- [WHAT TO DO] Where a line of the records contains the word "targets", show that line.

- [PROVIDED INFORMATION]

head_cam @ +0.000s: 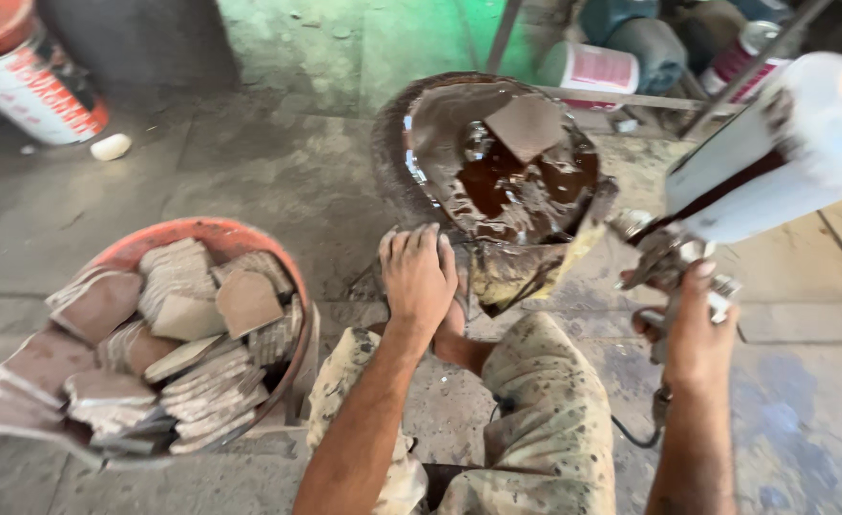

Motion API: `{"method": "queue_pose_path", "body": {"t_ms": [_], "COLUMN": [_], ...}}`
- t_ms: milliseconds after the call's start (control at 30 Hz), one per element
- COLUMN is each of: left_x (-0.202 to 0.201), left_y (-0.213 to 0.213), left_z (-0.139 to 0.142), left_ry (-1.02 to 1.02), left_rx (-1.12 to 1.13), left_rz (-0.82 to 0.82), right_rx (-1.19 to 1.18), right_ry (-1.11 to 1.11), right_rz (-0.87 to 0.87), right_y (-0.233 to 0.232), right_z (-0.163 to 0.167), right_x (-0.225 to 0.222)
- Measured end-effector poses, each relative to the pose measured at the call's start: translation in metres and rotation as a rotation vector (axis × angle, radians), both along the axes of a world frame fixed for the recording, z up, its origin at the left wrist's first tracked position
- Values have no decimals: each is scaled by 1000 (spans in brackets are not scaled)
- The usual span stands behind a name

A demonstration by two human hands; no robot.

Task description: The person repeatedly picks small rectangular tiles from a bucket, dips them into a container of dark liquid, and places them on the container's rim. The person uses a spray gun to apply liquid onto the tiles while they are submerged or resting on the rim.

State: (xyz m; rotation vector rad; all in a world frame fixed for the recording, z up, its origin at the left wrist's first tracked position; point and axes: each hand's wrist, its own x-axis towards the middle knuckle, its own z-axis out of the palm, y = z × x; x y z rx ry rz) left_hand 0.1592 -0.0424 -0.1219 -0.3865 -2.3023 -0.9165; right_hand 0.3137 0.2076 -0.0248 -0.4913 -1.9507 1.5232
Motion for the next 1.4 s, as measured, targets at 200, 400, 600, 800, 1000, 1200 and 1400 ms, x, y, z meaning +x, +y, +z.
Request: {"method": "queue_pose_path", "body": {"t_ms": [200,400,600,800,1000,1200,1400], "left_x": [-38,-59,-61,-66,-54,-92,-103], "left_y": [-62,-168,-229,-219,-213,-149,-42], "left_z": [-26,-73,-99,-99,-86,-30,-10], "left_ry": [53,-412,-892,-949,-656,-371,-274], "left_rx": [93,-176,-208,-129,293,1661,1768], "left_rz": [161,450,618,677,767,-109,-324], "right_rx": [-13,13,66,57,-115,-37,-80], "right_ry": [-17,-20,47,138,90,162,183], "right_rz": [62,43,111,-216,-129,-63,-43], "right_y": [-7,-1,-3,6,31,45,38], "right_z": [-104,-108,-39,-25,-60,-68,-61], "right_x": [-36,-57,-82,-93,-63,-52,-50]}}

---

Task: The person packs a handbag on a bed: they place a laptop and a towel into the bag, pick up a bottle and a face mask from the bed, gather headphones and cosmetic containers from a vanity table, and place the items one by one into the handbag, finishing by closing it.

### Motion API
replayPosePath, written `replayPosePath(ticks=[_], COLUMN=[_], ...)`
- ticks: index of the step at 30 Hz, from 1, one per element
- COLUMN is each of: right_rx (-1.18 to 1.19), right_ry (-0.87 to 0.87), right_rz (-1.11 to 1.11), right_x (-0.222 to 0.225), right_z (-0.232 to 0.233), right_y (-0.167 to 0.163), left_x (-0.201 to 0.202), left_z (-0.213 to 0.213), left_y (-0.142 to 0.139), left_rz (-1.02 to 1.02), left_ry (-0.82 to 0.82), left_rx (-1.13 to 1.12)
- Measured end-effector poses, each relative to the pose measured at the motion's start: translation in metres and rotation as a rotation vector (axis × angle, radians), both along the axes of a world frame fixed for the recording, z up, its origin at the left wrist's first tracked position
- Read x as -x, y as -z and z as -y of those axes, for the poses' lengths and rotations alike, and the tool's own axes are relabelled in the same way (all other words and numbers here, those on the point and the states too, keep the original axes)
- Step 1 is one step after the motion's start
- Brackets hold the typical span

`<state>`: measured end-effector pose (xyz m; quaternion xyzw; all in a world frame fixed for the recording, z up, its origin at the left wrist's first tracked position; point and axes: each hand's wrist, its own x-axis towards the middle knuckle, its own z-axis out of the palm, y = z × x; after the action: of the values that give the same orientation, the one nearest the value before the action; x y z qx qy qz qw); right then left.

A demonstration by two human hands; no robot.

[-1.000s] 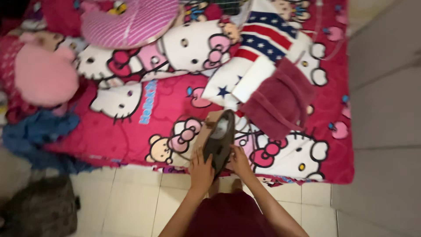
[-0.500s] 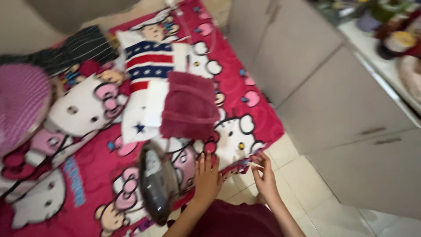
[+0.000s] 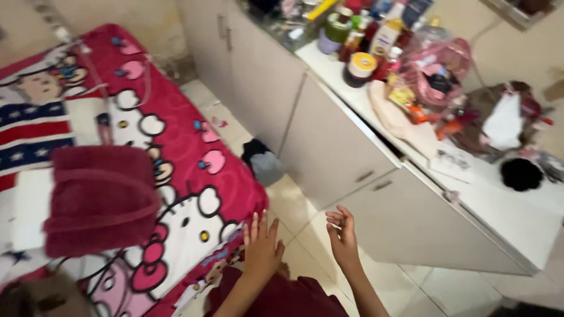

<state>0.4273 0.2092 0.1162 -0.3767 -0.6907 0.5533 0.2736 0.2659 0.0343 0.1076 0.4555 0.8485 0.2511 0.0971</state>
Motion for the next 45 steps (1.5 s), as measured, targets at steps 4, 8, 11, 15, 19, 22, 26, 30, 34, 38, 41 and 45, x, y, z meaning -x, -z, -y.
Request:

- [ANSWER TO THIS PROBLEM]
Motion for the next 1.4 s, as measured, targets at 200, 400, 600, 800, 1000, 1200 and 1400 ms, x, y, z meaning +x, +y, +z.
Motion for the next 45 steps (1.5 s), as measured, targets at steps 4, 8, 11, 15, 19, 22, 26, 30, 34, 38, 41 and 45, x, y, z meaning -x, -z, -y.

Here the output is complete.